ぱらぱらとページをめくり、天体図が描かれたページを示す。
「ほら、ここ」
「ん?」
法口も寝返りを打って僕と同じページを覗き込む。
指差したのはこの空には決して現れない星。南十字星。
「南十字星と対になってる名前だから。ここからじゃ見えないから気付かれないけど、確かにあるんだって思えるから……ロマン、ってやつかなあ」
「あはは、そう言われると確かに素敵だね……そういえばさ」
法口はふと、何かを思い出したように「こういうのは興味無いの?」と資料集のページに指を伸ばした。

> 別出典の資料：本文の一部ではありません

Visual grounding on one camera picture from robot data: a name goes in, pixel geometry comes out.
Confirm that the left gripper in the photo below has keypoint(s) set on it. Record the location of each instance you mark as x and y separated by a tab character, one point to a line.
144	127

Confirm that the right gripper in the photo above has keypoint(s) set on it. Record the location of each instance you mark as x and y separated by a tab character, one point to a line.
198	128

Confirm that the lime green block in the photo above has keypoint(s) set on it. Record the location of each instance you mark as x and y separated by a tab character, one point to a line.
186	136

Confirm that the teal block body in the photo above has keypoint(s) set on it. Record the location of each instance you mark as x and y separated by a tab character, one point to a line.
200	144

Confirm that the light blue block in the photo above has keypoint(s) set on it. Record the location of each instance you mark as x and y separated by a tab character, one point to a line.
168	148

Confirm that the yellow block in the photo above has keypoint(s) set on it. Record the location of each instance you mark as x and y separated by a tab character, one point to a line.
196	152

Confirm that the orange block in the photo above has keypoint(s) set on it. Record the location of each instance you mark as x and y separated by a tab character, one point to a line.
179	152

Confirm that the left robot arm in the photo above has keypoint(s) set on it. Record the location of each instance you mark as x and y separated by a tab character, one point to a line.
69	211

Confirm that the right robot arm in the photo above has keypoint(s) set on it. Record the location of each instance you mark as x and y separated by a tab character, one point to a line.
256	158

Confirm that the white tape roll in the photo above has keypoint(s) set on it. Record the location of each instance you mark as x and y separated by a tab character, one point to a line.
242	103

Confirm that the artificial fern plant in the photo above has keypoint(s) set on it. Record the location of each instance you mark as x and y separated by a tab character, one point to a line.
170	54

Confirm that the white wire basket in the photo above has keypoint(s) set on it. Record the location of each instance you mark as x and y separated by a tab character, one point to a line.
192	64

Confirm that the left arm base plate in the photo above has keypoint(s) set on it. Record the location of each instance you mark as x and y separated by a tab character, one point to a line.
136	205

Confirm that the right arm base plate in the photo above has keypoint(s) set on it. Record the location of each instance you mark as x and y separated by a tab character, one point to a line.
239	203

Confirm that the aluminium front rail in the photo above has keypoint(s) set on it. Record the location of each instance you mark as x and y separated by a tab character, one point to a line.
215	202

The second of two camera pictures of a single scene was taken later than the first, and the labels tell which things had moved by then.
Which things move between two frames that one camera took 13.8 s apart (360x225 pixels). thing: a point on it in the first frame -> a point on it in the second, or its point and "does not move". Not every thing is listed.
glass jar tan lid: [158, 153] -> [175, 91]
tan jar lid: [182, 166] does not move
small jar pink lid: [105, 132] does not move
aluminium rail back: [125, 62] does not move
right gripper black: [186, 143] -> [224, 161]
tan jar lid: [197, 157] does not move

ページをぱらぱらとめくって開いたのは、地質学のページ。
そこに並んでいるのは地層の時代を判断するのに使う化石達の写真だった。
アンモナイトとか三葉虫とか教科書にも載ってるようなものから、あんまり見かけることがないような物までいろんな化石が載っている。
「んー。化石かあ」
「そう。地学室にあるやつとか」
「あったっけ……?」
思い出そうと頭を傾ける。地学室の様子を思い出す。
……あれ、地学室って、どんなんだっけ? 普通の教室とは違うはずなんだけど。
机は? 教卓は? 黒板、備品、……あとは?
そもそも。地学室ってどこにあった?
「……」
どんな教室だったかちっとも思い出せなくて、なんだか笑えてしまった。
少し笑うと、何に悩んでいたかもふわっと消えてしまって。
残っていたのは法口の質問だけだった。
「僕、地質学の分野ってちょっと苦手なんだ」
「……へえ。星の組成とかも詳しかったから得意そうだと思ったんだけど」
法口の答えは、なんだか残念そうに聞こえた。
「星はね。どうやってできてるかとかには興味あるよ。でもさ。僕らの足元、土がどう重なってるとか、その順番とか……難しいじゃない?」
「ああ、たまにひっくり返ってたりしてね」
「そう、すぐ近くにあるのにわからなくて、読めないんだよねー」
そう。どうにも地に足がつかない感じがして。
ふわふわと浮いてるようで。
それなら地面より星の方が僕に近くて。わかりやすくて。
僕は。
僕は。
僕は。確かに。
「――確かにさ。鉱石は星みたいだなって思う時あるし、こういうのも地球、言ってしまえば星の一つだから僕の興味の対象だとは思うんだけどねえ。僕は地層をじっと見て読むよりも、星の軌道を計算してる方が好きで――」
「お前達、またこんな時間までここにいたのか」
「あ」
二人の声と意識が入り口に向いた。
そこに立っていたのは灰色の髪をした痩身の男性。用務員さんだ。
「もう下校時間はとっくに過ぎてるんだぞ、ほら、出口は開けといたからさっさと帰った帰った」
「天体観測ならこれからなんだけどなあ」
「そんな時間まで居座られても許可もらってないだろ。あるなら許可証出せ」
用務員さんは呆れたように僕らが立ち上がるのを待っている。
「じゃあ、僕今日は帰るね。用務員さんもまた明日!」
「……いや、できれば俺が来る前に帰って欲しいんだがな」
「ふふ、でも毎日こうして先生に見つかる前に見逃してくれるじゃん。いつもありがとうね!」
入り口の横に置いてあったカバンを通り過ぎざまに拾い上げ、手を振りながら屋上を後にした。
□ ■ □
彼がドアの向こうに消えた後。
サクラはホシミが立ち去ったドアを眺め、そこに立っていたウツロと視線を交わす。
「今日も気付かなかったか」
「うん。なんでだろうね……。地学室の話とか、地面の話になると何かに気付きそう、ではあるんだけど……」
二人は彼が消えた先に視線を向け、小さなため息をつく。
ホシミが消えたドアの向こう。
階段が続くはずのそこから、誰かが駆け下りる音はなく。
ただ、夏の暑さが残る空気だけがそこにあった。